Source: Davit Kirakosyan
Barclays’ Bullish Stance on Tencent Music Entertainment
Barclays, a leading global financial services company, has initiated coverage on Tencent Music Entertainment (NYSE:TME), a leading provider of online music entertainment services in China. Barclays analysts have given the company an Overweight rating and set a price target of $16. This bullish stance is mainly due to the company’s impressive adaptation and consistent growth in China’s rapidly evolving music streaming market.
Tencent Music has demonstrated its ability to adapt to changing market conditions and consumer preferences, which is a key factor behind its success. The company has been able to effectively capitalize on the growing demand for online music streaming services in China, which is the world’s largest internet market by users.
Successful Transition to a Subscription-Based Model
One of the key highlights of Tencent Music’s growth strategy has been its successful transition from a free-to-play to a subscription-based model since its initial public offering (IPO) in 2018. This strategic shift has significantly boosted its paying user ratio, which went from low single digits to over 20% by the second quarter of 2024.
The shift to a subscription-based model has helped Tencent Music to generate a steady stream of revenue, while also enhancing its value proposition for users. By offering premium features and exclusive content to paying subscribers, the company has been able to attract and retain a large number of users, thereby driving its revenue growth.
Streamlining of Live-Streaming Business
Tencent Music has also made significant strides in streamlining its live-streaming business, which had previously been under regulatory scrutiny. Despite the regulatory challenges, the company has managed to maintain steady revenue growth, demonstrating its resilience and operational efficiency.
Moreover, the company’s live-streaming business has also benefitted from the growing popularity of live streaming as a form of entertainment in China. This trend has been further amplified by the COVID-19 pandemic, which has led to an increase in online entertainment consumption.
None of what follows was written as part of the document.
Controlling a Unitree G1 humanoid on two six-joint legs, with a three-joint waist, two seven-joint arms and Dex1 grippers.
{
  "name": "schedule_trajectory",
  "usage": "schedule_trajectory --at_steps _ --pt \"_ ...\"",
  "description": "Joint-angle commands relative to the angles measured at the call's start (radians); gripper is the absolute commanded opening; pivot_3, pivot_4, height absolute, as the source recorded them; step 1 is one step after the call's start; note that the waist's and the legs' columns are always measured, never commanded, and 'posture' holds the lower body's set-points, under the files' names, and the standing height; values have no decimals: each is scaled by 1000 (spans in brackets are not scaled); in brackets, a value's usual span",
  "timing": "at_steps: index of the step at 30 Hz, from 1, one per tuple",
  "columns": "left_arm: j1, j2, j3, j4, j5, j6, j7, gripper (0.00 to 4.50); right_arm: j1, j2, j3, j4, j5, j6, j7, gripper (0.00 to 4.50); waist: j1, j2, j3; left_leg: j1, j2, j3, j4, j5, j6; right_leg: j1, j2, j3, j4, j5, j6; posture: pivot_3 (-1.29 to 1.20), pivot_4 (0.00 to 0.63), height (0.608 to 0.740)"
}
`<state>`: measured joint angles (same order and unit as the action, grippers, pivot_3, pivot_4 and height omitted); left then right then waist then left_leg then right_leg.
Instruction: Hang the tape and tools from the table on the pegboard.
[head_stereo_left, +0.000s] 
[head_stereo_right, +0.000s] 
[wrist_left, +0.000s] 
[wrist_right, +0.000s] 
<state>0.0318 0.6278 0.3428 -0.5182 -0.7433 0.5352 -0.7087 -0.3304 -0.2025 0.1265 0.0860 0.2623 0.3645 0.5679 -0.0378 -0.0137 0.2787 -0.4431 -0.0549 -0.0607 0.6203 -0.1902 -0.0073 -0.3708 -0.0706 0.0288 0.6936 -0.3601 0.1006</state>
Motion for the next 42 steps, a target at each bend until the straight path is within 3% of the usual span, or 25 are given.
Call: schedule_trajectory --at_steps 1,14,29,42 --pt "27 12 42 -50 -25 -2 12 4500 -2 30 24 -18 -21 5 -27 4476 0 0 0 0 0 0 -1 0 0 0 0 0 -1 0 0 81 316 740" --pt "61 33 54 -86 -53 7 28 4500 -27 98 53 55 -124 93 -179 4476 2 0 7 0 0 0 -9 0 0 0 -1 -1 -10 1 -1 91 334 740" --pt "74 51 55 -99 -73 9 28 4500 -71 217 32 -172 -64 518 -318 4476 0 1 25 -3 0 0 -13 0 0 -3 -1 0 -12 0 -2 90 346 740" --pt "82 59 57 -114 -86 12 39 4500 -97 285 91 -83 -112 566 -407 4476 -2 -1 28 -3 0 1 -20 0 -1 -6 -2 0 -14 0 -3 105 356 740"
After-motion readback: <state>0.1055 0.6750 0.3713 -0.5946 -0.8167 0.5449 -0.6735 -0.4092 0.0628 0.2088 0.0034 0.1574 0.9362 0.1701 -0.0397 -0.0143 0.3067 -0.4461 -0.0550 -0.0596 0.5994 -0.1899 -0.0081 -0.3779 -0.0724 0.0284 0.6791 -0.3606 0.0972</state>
Growth of Advertising Business
Another noteworthy aspect of Tencent Music’s growth strategy is the expansion of its advertising business. The company’s advertising business now generates approximately RMB 3 billion annually. This has been made possible by tapping into its substantial user base of around 570 million, and leveraging strategic support from its parent company, Tencent.
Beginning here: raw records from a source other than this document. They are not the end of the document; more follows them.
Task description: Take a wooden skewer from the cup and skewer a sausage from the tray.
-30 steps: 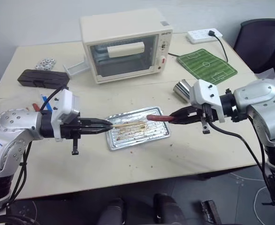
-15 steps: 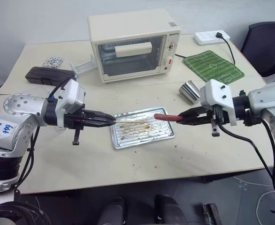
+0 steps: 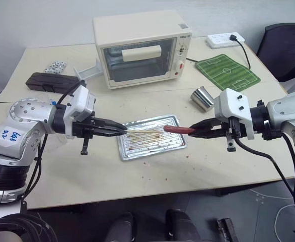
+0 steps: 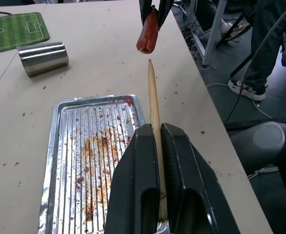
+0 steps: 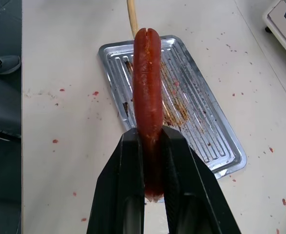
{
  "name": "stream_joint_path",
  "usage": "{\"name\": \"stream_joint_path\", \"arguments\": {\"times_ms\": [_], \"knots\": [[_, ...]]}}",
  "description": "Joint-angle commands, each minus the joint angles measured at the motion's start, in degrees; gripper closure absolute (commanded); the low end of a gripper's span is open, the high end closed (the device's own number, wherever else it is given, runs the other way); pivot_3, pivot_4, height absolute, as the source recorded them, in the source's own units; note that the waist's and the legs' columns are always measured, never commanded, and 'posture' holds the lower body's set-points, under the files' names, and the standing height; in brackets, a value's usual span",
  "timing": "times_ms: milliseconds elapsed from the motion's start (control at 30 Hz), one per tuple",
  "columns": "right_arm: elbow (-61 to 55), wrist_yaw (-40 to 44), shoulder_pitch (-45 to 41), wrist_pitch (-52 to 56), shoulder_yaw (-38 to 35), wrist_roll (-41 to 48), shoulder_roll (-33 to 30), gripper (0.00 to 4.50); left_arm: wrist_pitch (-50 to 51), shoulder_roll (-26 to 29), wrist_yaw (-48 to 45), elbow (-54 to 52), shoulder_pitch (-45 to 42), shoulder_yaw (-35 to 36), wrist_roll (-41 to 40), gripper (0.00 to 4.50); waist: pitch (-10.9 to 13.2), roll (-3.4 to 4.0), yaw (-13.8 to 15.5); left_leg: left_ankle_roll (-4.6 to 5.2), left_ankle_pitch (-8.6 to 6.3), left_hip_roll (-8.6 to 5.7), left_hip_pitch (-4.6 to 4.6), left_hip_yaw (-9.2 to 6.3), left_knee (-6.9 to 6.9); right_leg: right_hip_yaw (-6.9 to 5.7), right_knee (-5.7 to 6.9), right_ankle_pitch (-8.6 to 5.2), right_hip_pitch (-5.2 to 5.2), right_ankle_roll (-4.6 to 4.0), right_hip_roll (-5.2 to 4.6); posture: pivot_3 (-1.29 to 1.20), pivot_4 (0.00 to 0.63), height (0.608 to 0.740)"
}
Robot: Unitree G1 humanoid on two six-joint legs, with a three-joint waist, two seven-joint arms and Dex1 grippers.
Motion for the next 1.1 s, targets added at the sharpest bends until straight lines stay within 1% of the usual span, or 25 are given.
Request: {"name": "stream_joint_path", "arguments": {"times_ms": [33,400,600,800,1100], "knots": [[-2.0,-0.4,0.0,-0.9,-1.5,0.9,-1.1,4.32,-1.0,-0.1,-0.2,-0.2,-0.9,0.5,0.4,4.5,0.0,0.0,0.0,0.0,0.0,0.0,0.0,0.0,0.0,0.0,0.0,0.0,0.0,0.0,0.0,0.0,0.15,0.74],[-2.7,-0.7,0.6,-0.9,-1.4,1.3,-1.3,4.32,-1.4,-0.7,-0.4,-0.2,-1.5,0.3,1.1,4.5,0.0,0.0,0.0,0.0,0.0,0.0,0.0,0.0,0.01,0.0,0.01,0.0,0.0,0.0,0.0,0.0,0.15,0.74],[-2.9,-1.1,0.3,-0.7,-1.2,1.7,-0.9,4.32,-2.2,-0.8,-1.1,2.6,-4.4,-0.1,2.2,4.5,0.0,0.0,0.0,0.0,0.0,-0.01,0.0,0.0,0.05,-0.01,0.06,0.0,0.0,0.0,0.01,0.0,0.15,0.74],[-4.0,-2.6,0.7,0.5,-1.5,3.1,-0.3,4.32,-1.8,-1.4,-1.2,2.7,-5.7,-0.7,2.1,4.5,0.0,0.0,0.0,0.0,0.0,0.0,0.0,0.0,0.04,0.0,0.07,0.0,-0.01,0.0,0.02,0.0,0.15,0.74],[-3.4,-3.7,1.5,0.2,-1.5,3.6,-1.2,4.32,-1.6,-1.0,-1.4,2.3,-4.7,-0.5,2.1,4.5,0.0,0.0,0.0,0.0,0.0,-0.01,0.0,0.0,0.06,0.0,0.09,0.0,0.0,0.0,0.01,0.0,0.15,0.74]]}}
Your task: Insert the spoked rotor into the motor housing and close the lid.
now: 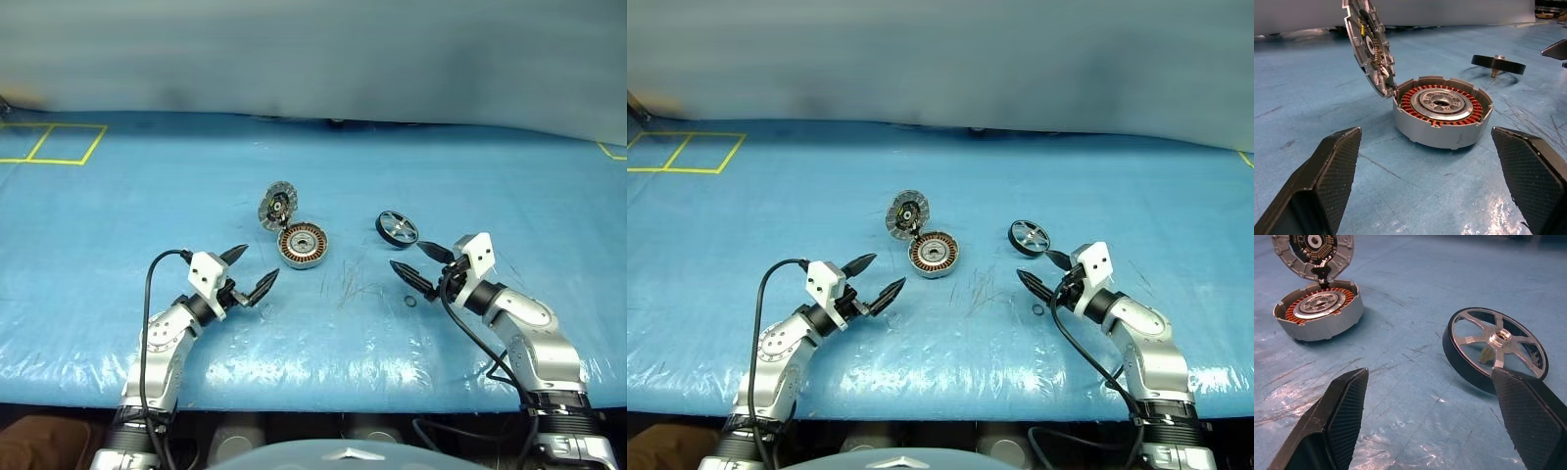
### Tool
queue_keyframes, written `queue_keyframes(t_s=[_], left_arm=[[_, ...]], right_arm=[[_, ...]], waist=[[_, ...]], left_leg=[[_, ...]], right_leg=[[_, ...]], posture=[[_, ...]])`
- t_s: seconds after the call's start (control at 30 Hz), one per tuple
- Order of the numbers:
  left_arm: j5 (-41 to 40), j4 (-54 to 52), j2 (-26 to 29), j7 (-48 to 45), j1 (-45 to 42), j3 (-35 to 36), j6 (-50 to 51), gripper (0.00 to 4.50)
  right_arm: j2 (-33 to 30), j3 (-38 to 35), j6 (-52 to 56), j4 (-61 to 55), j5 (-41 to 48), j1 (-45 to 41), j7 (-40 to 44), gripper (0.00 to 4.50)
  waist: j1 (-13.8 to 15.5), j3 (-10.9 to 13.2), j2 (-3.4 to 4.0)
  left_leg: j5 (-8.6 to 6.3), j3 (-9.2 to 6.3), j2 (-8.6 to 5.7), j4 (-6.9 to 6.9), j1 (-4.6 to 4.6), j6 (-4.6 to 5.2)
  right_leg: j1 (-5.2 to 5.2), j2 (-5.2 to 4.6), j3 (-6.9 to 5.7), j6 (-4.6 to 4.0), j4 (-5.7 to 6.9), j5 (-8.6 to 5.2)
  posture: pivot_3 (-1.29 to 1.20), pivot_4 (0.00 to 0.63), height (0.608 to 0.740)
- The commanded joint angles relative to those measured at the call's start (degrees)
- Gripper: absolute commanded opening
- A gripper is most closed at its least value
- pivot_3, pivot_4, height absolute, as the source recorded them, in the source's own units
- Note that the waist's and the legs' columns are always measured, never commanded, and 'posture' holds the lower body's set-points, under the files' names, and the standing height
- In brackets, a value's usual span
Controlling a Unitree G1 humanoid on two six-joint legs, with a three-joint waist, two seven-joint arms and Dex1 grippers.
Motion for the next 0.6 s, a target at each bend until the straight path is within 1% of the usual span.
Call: queue_keyframes(t_s=[0.03,0.6], left_arm=[[-0.2,-2.1,0.4,-0.4,-0.7,-0.2,-0.4,4.5],[0.0,-2.4,1.2,-0.8,-0.6,-0.3,0.0,4.5]], right_arm=[[0.2,-0.2,-1.3,-0.7,0.3,-0.9,-0.2,4.19],[0.6,0.2,-1.5,-0.5,-0.3,-1.2,-0.7,4.19]], waist=[[0.0,0.0,0.0],[0.0,0.0,0.0]], left_leg=[[0.0,0.0,0.0,0.0,0.0,0.0],[0.0,0.0,0.0,0.0,0.0,0.0]], right_leg=[[0.0,0.0,0.0,0.0,0.0,0.0],[0.0,0.0,0.0,0.0,0.0,0.0]], posture=[[0.0,0.15,0.74],[0.0,0.15,0.74]])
Tencent’s backing provides Tencent Music with a significant competitive advantage, giving it access to vast resources and strategic partnerships that can help it to further expand its user base and increase its advertising revenue.
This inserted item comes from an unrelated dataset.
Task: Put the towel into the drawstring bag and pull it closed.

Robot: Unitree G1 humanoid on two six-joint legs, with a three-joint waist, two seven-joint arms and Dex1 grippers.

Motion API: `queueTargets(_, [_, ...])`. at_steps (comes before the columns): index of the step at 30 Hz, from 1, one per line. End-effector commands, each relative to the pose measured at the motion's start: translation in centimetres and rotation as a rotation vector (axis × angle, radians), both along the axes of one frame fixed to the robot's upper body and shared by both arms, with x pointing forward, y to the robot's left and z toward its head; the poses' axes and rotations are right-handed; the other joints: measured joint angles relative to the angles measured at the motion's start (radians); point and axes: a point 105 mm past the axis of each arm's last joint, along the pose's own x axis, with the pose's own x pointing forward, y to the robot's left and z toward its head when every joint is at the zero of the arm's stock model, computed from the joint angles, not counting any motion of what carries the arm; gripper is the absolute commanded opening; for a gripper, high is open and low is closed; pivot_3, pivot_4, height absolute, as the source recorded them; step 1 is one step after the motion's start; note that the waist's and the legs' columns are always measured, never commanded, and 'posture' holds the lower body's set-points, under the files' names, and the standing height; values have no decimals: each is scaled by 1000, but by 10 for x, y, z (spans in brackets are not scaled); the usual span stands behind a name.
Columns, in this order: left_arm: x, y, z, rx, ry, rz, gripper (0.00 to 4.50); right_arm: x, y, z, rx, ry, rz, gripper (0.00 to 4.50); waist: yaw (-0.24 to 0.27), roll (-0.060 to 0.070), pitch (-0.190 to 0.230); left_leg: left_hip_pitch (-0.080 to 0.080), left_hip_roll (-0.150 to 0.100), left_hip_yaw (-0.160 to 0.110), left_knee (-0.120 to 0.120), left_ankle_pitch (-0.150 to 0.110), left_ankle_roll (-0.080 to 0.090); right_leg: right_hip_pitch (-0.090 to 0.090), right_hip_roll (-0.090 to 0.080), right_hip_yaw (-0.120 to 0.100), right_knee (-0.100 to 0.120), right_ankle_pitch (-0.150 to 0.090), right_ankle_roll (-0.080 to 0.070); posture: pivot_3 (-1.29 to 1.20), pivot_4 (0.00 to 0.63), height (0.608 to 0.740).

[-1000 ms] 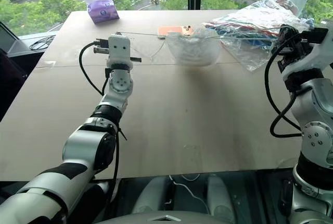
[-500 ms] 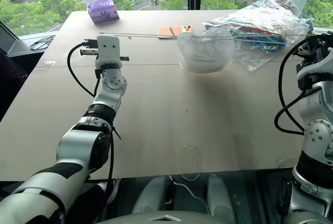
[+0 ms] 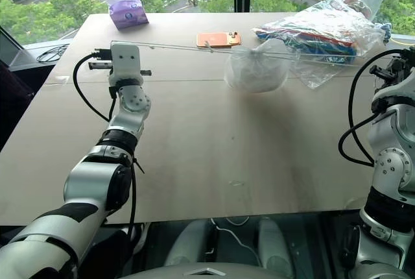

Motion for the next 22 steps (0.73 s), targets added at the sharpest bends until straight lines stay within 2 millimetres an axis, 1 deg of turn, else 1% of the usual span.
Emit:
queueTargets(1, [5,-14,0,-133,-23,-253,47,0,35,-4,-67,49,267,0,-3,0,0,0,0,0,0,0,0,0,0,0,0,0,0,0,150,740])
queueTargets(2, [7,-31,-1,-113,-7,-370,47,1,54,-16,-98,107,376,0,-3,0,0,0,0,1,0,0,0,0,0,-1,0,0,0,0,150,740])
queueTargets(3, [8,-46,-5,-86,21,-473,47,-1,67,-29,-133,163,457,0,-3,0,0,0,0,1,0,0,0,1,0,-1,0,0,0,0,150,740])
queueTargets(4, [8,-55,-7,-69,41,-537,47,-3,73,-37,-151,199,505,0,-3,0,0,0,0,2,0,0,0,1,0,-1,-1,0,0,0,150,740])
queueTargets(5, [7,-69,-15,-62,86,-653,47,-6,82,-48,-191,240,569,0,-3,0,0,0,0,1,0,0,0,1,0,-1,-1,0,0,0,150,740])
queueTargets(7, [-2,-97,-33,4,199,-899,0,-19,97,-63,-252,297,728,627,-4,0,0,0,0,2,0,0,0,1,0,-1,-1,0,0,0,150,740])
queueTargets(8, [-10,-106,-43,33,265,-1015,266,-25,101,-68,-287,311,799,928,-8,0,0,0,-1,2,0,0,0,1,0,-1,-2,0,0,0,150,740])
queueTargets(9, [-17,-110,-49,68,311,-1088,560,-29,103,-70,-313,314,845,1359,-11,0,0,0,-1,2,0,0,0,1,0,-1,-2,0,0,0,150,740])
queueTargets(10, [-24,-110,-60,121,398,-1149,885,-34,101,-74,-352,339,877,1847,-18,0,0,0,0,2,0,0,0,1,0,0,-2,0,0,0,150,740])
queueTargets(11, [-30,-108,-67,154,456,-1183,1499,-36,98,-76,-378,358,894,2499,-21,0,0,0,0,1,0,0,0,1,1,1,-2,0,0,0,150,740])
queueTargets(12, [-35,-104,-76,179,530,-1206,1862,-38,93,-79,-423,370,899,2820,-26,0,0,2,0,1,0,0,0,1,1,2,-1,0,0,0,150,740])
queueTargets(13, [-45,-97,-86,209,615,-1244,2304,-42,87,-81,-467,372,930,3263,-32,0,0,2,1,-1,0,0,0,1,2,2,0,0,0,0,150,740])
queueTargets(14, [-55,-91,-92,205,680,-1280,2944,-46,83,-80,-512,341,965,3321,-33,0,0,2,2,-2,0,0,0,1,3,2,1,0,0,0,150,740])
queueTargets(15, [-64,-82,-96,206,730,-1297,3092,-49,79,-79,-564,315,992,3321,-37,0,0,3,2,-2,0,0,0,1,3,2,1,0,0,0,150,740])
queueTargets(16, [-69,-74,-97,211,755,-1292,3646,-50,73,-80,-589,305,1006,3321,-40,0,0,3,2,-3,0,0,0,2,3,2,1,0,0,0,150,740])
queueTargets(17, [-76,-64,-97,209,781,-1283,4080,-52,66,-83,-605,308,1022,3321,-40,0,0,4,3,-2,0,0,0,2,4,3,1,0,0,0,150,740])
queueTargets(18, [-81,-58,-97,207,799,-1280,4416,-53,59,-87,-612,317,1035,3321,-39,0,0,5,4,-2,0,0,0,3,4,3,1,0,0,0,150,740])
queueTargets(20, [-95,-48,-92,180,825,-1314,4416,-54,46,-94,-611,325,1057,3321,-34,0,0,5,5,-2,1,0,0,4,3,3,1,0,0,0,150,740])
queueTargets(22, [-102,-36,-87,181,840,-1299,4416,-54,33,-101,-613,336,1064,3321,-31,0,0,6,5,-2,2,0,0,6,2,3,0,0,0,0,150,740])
Tencent Music: A Dominant Player in China’s Music Streaming Industry
With an estimated market share of 65%, Tencent Music has firmly established itself as a leader in China’s music streaming industry. The company’s dominant market position is a testament to its strong brand, innovative business model, and deep understanding of the Chinese market.
Looking ahead, Tencent Music is well-positioned to capitalize on the growth opportunities in China’s music streaming market, thanks to its strong market position, robust growth strategy, and the continued support of its parent company, Tencent.
In conclusion, Barclays’ Overweight rating and $16 price target for Tencent Music underscores the company’s strong growth prospects and its ability to navigate the challenges in China’s music streaming market. Investors looking for exposure to China’s burgeoning online entertainment sector may want to consider adding Tencent Music to their portfolio.